### Problem description
Quote the listing below in its entirety.

### Data provided
===
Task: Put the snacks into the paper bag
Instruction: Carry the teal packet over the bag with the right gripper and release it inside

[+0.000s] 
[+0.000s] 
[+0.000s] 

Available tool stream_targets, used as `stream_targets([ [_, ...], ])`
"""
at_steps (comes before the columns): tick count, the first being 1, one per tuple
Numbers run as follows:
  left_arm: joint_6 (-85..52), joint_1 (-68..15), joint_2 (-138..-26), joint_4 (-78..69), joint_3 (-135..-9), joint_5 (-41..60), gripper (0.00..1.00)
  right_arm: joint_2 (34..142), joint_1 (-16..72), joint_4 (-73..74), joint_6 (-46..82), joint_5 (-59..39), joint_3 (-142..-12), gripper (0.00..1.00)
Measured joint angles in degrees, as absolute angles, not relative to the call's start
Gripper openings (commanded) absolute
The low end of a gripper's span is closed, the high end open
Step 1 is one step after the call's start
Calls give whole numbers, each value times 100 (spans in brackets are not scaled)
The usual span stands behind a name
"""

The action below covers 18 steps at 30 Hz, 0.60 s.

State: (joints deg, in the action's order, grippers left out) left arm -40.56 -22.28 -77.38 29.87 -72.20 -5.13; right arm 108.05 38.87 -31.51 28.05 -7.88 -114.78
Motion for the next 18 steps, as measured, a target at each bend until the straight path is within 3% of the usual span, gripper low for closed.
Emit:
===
### Problem solution
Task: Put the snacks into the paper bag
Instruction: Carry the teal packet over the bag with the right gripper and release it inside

[+0.000s] 
[+0.000s] 
[+0.000s] 

Available tool stream_targets, used as `stream_targets([ [_, ...], ])`
"""
at_steps (comes before the columns): tick count, the first being 1, one per tuple
Numbers run as follows:
  left_arm: joint_6 (-85..52), joint_1 (-68..15), joint_2 (-138..-26), joint_4 (-78..69), joint_3 (-135..-9), joint_5 (-41..60), gripper (0.00..1.00)
  right_arm: joint_2 (34..142), joint_1 (-16..72), joint_4 (-73..74), joint_6 (-46..82), joint_5 (-59..39), joint_3 (-142..-12), gripper (0.00..1.00)
Measured joint angles in degrees, as absolute angles, not relative to the call's start
Gripper openings (commanded) absolute
The low end of a gripper's span is closed, the high end open
Step 1 is one step after the call's start
Calls give whole numbers, each value times 100 (spans in brackets are not scaled)
The usual span stands behind a name
"""

The action below covers 18 steps at 30 Hz, 0.60 s.

State: (joints deg, in the action's order, grippers left out) left arm -40.56 -22.28 -77.38 29.87 -72.20 -5.13; right arm 108.05 38.87 -31.51 28.05 -7.88 -114.78
Motion for the next 18 steps, as measured, a target at each bend until the straight path is within 3% of the usual span, gripper low for closed.
Emit:

Now the output is complete.